Within the data below, determine how many lines contain "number" and supply only that figure.

** PROVIDED DATA follows **

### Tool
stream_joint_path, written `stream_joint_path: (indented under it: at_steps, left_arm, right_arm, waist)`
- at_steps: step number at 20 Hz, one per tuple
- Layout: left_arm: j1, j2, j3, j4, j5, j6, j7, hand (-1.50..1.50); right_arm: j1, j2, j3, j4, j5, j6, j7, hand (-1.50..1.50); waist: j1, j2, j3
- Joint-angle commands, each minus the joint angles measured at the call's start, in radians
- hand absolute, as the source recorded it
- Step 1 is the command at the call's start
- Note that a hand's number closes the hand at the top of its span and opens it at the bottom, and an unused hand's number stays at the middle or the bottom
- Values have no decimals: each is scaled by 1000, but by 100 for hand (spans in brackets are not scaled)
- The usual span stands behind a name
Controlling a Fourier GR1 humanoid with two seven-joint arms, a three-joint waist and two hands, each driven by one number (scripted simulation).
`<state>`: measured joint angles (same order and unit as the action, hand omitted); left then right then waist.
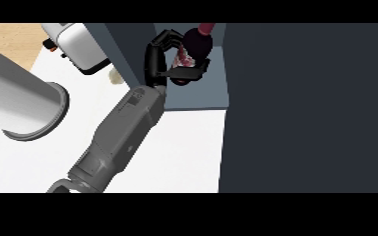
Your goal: Pick up the wine, place it into the cabinet and close the cabinet
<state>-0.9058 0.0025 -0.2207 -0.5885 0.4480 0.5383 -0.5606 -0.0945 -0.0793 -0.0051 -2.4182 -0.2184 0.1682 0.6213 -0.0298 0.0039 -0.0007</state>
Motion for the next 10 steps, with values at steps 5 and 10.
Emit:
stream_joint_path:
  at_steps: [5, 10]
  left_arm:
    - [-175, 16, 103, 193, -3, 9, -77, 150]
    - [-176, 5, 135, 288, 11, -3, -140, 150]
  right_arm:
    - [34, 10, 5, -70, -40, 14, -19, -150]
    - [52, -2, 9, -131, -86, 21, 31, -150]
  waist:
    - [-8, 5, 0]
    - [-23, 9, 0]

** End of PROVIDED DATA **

FINAL ANSWER
3